• WHAT YOU WILL DO: Word for word, transcribe the listing that follows, minus any pictures.

• DATA BLOCK:

◇ ◇ ◇ ◇

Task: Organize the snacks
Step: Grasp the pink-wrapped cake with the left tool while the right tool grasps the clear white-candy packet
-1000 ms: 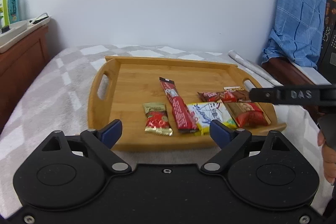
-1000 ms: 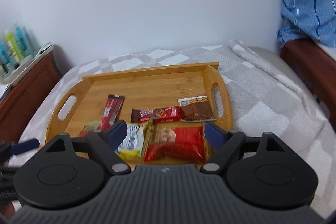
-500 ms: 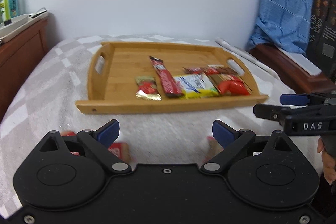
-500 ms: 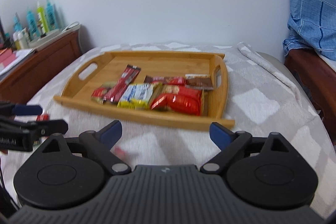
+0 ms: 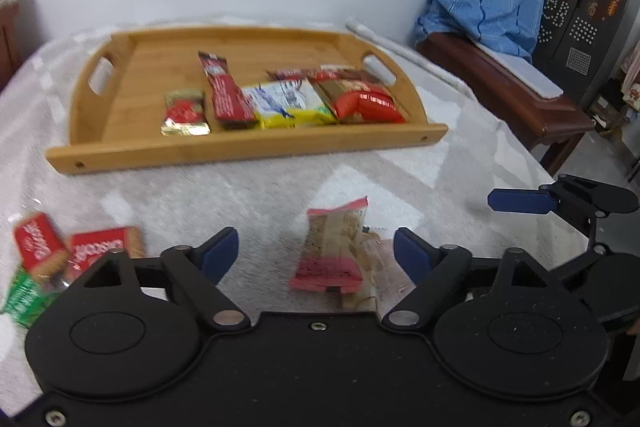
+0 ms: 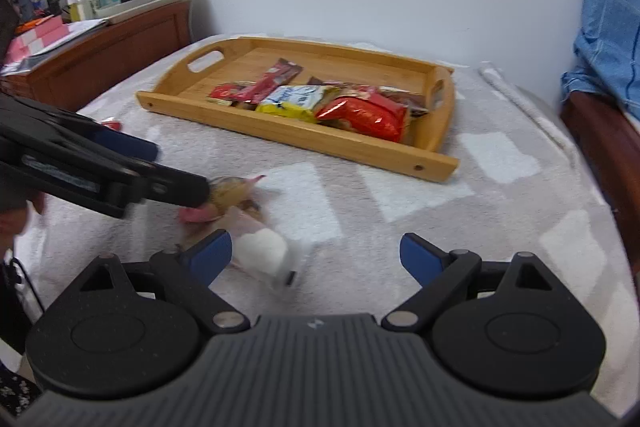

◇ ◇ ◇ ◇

• EXERCISE SOLUTION:
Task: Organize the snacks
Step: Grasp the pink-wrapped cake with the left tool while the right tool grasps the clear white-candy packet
-1000 ms: 
-1000 ms: 
-500 ms: 
-500 ms: 
+0 ms: 
+0 ms: 

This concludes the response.